I would argue that he did LOVE Bella for reasons other than her brain silence/tasty blood, but those traits are certainly what attracted his attention in the first place. And I will agree with you about a lot of things in terms of her being whiny, clumsy, and lacking common sense, but the whole point of her character was self-sacrifice and its nobility, so I can’t give you that. :P Coincidentally I was just defending her on a discussion board, so I’ll just leave that link here: http://www.amazon.com/forum/young%20adult/ref=cm_cd_et_md_pl?_encoding=UTF8&cdForum=FxYYBPV8QIG2V4&cdMsgID=Mx3DE0ODMPXJP1C&cdMsgNo=15&cdPage=1&cdSort=oldest&cdThread=Tx285XOV2LX0704#Mx3DE0ODMPXJP1C
Heh, in fiction, yes, “ordinary” sometimes seems like a dying breed.
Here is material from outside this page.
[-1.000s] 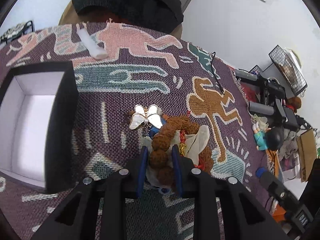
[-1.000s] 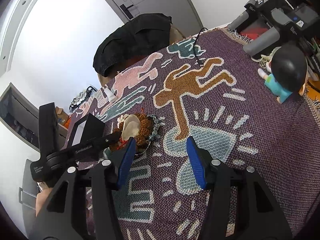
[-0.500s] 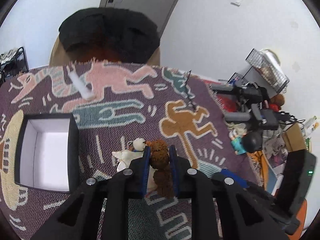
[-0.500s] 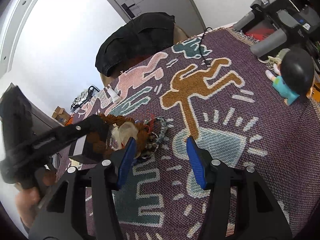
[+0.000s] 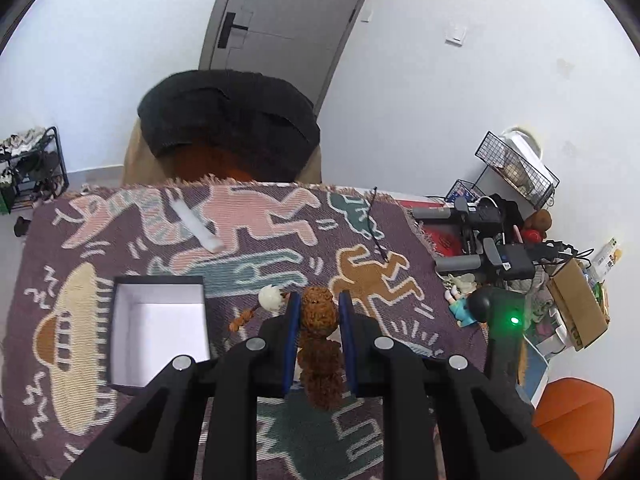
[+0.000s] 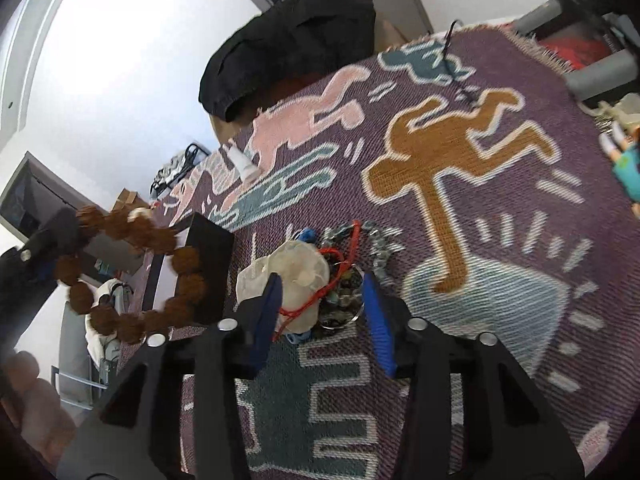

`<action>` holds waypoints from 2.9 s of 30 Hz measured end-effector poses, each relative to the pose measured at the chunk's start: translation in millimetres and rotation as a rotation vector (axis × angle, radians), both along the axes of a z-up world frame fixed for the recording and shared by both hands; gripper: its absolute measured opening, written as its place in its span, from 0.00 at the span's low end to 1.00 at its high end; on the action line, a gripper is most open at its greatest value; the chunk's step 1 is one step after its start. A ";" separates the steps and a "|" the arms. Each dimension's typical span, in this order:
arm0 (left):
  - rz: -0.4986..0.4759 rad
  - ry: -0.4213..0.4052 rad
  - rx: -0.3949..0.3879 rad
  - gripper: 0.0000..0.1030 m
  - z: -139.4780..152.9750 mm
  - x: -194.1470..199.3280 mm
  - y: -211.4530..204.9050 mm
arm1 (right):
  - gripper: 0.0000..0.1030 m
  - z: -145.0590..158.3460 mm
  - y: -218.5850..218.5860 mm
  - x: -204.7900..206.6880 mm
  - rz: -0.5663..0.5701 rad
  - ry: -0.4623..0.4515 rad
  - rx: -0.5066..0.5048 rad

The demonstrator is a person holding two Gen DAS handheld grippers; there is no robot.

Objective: Organize jewelry
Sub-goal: 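Carry the brown bead bracelet into the black box while the right tool grasps the white pouch, then lower the white cloth pouch into the black box with the right tool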

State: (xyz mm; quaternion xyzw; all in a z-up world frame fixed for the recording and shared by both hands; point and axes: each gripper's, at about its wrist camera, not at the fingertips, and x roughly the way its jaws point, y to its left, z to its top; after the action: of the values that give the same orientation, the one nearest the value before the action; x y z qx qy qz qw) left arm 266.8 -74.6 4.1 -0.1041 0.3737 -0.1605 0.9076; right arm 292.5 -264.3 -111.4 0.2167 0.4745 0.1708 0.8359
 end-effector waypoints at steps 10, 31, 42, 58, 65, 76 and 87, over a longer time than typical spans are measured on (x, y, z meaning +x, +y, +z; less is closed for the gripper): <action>0.028 -0.013 0.008 0.17 3.6 -12.6 27.9 | 0.41 -3.3 28.9 22.1 0.043 0.013 -0.071; 0.052 -0.048 -0.045 0.17 21.1 -37.3 58.4 | 0.02 84.7 60.8 -10.1 0.161 -0.206 -0.143; 0.096 -0.082 -0.050 0.17 38.2 -51.6 90.4 | 0.02 134.5 76.2 -26.9 0.170 -0.294 -0.146; 0.098 0.058 -0.078 0.17 -28.8 8.8 119.9 | 0.02 124.2 130.0 -22.3 0.239 -0.291 -0.121; 0.066 0.086 -0.087 0.18 -53.2 39.8 101.2 | 0.02 114.5 124.4 -11.1 0.216 -0.275 -0.112; 0.208 0.002 0.000 0.92 -45.5 19.6 141.8 | 0.02 102.2 144.0 -2.3 0.259 -0.255 -0.091; 0.334 -0.013 -0.006 0.92 -34.4 -21.9 210.4 | 0.04 98.5 189.3 9.6 0.299 -0.244 -0.060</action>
State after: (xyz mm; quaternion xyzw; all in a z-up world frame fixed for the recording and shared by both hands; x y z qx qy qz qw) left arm 244.8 135.8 -30.3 -0.1664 0.3448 -0.0091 0.9238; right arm 302.1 -75.0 -12.9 0.0964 0.4012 0.3039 0.8587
“I’d venture to guess that most people reading a novel don’t pick the least interesting character and say “hey, that’s me.”” — Maybe that’s just me then. >P
(Half kidding. I often see PARTS of myself in different characters.)
I’m glad someone else thinks so too. :)
Ditto the Mary Sue thing. I’d way rather see a plain Jane than a Mary Sue, but in reality I’d rather see… neither? I’ve never read Twilight, my only opinion of Bella is what I’ve heard everyone else say and in general, as you know, the mass opinion of her is Not Good. Not because she’s just… kinda normal, but because she’s weak and relies on another person to hold herself up. I think there’s a difference between being normal and being what most modern-day women would view as kind of reliant and pathetic. That said, if I don’t want to read that kind of character, I don’t read that kind of book, problem solved :p
I actually find the Plain Janes much more interesting. I like characters with a little more depth that you need to mine for than those whose merit is in-your-face.
I think having those non-superhero main characters keeps the story more grounded. I think it’s more about having ordinary people who experience extraordinary things. Or the ordinary person does something that causes a chain of events to happen that are extraordinary. It happens in real life everyday.
Hm, ok, but I still say Bella doesn’t count as ordinary, and saying that her specialness is actually a symbol of her inherent worthiness as a normal person doesn’t make sense to me.
But I’m interested in hearing more of your thoughts on Bella! I didn’t feel strongly about her either way in Book 1, but by Book 2 I couldn’t stand her. Twitter/email? :)
It’s not exactly that her specialness is a symbol of her inherent worth as a normal person… But honestly, I’m not sure how to explain what I mean with this. I guess (A) she could have been extraordinarily smart, or pretty, or talented, AND had tasty blood and special mind powers — but she didn’t. She’s normal. (B) The special mind powers aren’t actually revealed until later in the series, if I recall correctly, because Meyer added that after the fact. So originally Bella is even more normal / less special, until it became a necessary plot device.